Pietro sarà una sorta di alieno che nel suo viaggio si dovrà umanizzare, ma l’umanità che assume è quella di Gesù, rispetto alla quale, pur essendo terrestri, siamo in fondo un po’ tutti alieni anche noi, perché i valori del pieno uomo Gesù sono quelli che l’uomo vorrebbe cancellare da sé.

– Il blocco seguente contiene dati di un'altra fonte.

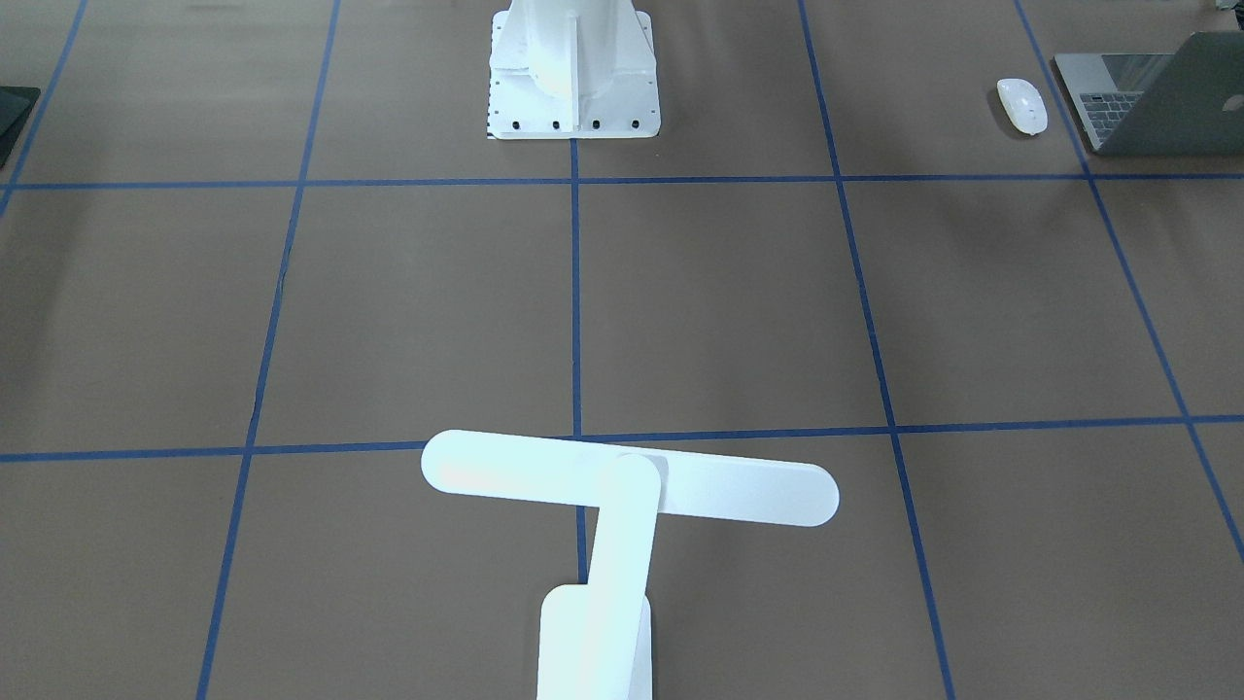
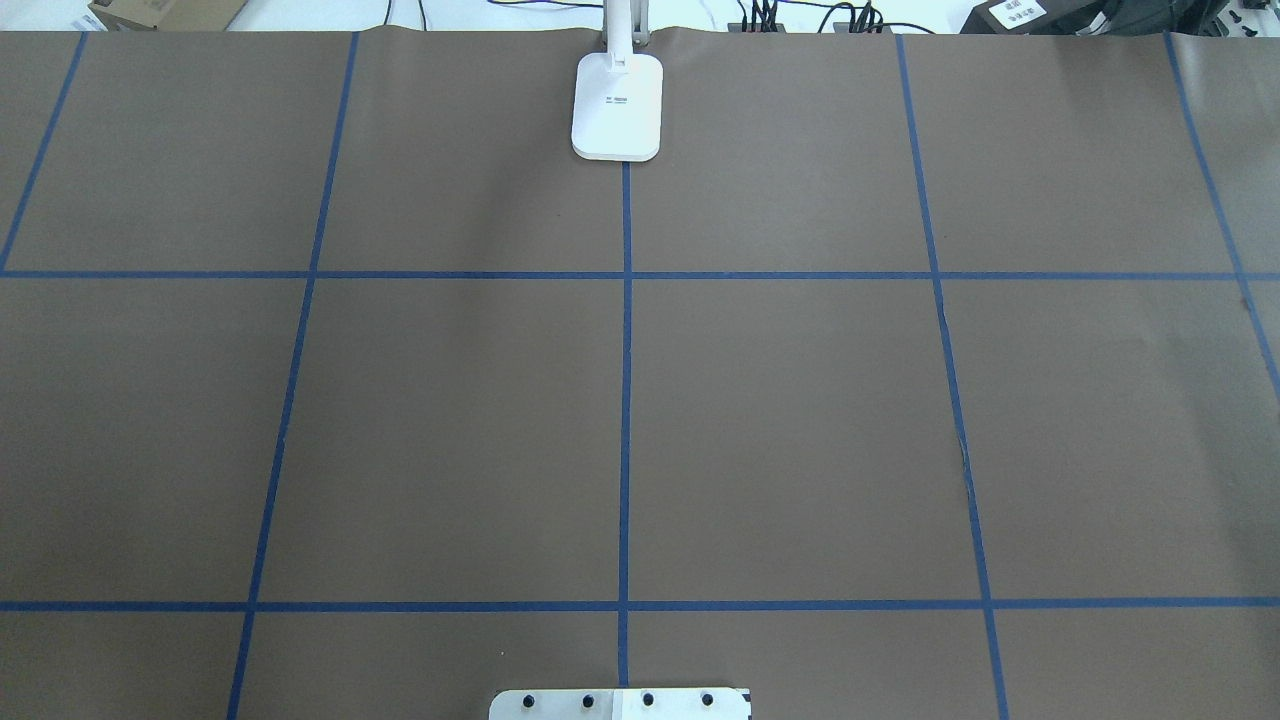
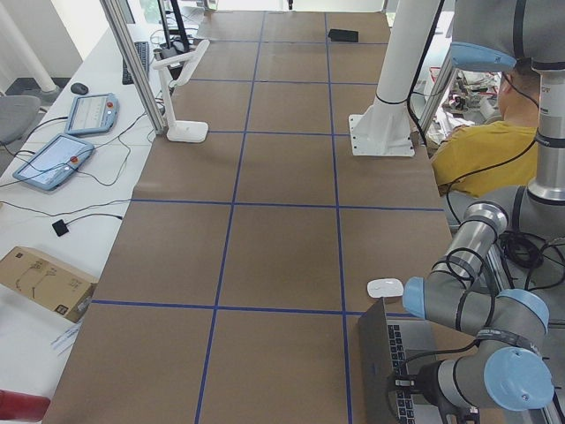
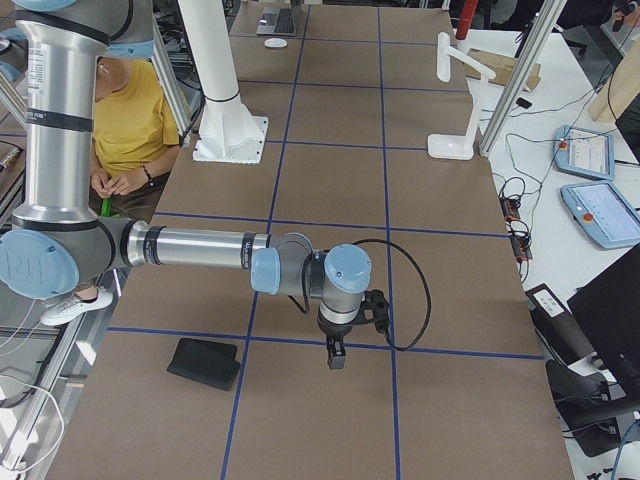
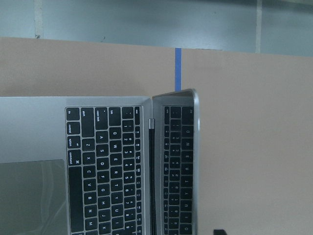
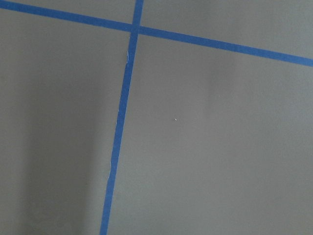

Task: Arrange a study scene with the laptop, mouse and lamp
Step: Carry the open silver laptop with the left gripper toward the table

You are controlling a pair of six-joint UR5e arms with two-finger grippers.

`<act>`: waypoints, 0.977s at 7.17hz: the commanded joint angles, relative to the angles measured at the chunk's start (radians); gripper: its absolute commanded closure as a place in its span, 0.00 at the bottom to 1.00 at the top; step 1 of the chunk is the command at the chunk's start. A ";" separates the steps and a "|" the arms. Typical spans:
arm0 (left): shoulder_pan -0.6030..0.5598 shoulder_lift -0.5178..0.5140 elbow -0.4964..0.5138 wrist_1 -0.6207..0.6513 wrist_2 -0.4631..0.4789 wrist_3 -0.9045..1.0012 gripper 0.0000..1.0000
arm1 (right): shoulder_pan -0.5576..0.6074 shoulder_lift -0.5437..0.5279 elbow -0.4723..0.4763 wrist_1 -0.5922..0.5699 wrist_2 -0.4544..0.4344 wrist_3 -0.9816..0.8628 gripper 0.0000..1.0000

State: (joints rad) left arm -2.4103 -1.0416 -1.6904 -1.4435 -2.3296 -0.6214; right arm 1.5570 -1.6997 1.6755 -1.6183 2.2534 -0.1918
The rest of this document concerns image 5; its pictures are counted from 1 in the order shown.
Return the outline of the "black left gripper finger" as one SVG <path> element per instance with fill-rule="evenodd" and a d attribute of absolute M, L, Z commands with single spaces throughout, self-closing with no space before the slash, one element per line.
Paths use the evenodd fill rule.
<path fill-rule="evenodd" d="M 224 229 L 214 229 L 213 235 L 226 235 L 226 231 Z"/>

La difficoltà del Vangelo è nel riuscire a sperimentare la gioia pasquale, ma passando attraverso la croce, la fragilità. Gesù si fa uomo come noi, per mostrarci l’uomo che sarebbe lui, quel personaggio mite e altruista che non ama troppo se stesso, pur sapendosi il Figlio di Dio, quel personaggio che non teme i giudizi della gente, le sue condanne, ma che è pienamente «signore di se stesso», facendosi pane e dono, quel Figlio che indica il Padre come fine dell’esistenza.

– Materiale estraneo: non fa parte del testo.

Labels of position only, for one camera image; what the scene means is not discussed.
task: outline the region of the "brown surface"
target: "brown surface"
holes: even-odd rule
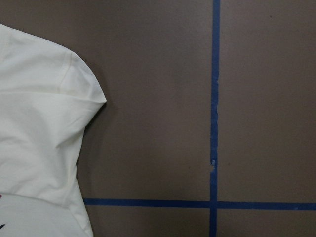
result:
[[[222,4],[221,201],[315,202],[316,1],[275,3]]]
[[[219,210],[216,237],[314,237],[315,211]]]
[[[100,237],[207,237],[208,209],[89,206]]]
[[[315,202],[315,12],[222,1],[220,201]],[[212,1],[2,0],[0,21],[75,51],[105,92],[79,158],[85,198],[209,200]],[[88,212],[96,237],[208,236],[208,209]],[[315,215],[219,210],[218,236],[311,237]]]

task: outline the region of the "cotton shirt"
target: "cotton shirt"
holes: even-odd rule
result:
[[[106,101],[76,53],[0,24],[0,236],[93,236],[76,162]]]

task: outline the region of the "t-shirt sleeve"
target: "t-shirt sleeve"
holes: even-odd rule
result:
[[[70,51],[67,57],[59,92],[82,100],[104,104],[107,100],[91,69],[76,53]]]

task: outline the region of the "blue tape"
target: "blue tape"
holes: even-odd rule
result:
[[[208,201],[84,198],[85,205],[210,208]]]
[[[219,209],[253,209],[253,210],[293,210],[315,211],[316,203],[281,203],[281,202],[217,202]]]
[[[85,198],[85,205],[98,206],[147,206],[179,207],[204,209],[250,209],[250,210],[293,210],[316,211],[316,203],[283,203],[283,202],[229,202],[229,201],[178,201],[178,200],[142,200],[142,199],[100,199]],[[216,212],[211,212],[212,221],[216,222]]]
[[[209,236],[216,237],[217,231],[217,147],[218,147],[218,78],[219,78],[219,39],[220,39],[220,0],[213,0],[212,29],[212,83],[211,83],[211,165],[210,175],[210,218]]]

Ecco Pietro dovrà imparare che l’inadeguatezza non vuol dire sconfitta, ma è la cifra per ripartire e conquistare l’essenza dell’uomo. Il teatro esprimerà questi valori con un linguaggio semplice, ironico, adeguato a creare tra i ragazzi. Dunque Pietro non sarà citato direttamente: il Vangelo c’è già per chi volesse anche fare un discorso più diretto sulla fede. Ci sarà al suo posto un alieno cresciuto presso un’impresa di navicelle spaziali da un padre che gli ha insegnato il valore del lavoro. Lavorare per lui è tutto: dodici, tredici ore al giorno di fatica. L’unico suo hobby è una collezione di motonavicelle spaziali, che lui custodisce e lucida ogni giorno. Per il resto è un giovane alieno affannato con amicizie superficiali. È un po’ burbero e scocciato perché le sue «navicelle turismo» ogni giorno imbarcano alieni che vogliono sconti e poi puntualmente non pagano il conto a causa della crisi. E poi è innervosito dalla maleducazione dei viaggiatori che urlano e imbrattano i suoi mezzi. Mentre è intento a staccare la cicca dai sedili, riceve sul monitor del suo navigatore la proposta di un nuovo e insolito incarico: «Diventerai timoniere di uomini». I suoi prezzi concorrenziali hanno raggiunto, infatti, il pianeta Terra, in particolare la città di Miami, dove il giovane è inviato come scuolanauta. La sua navicella imbarcherà tanti ragazzini e in mezzo a loro, attraverso le istruzioni del navigatore, farà esperienza di Gesù, dei suoi insegnamenti, ma anche modificherà il suo carattere, i suoi sentimenti e il suo modo di pensare e arriverà ad amare e a voler conoscere il volto della sua guida. Nel corso del viaggio il protagonista perderà letteralmente i suoi connotati di alieno e si umanizzerà a prova di una conversione che lo rende davvero parte della nuova comunità in cui è chiamato a vivere non come figlio viziato e intraprendente di un imprenditore, ma come uomo di servizio e di ascolto.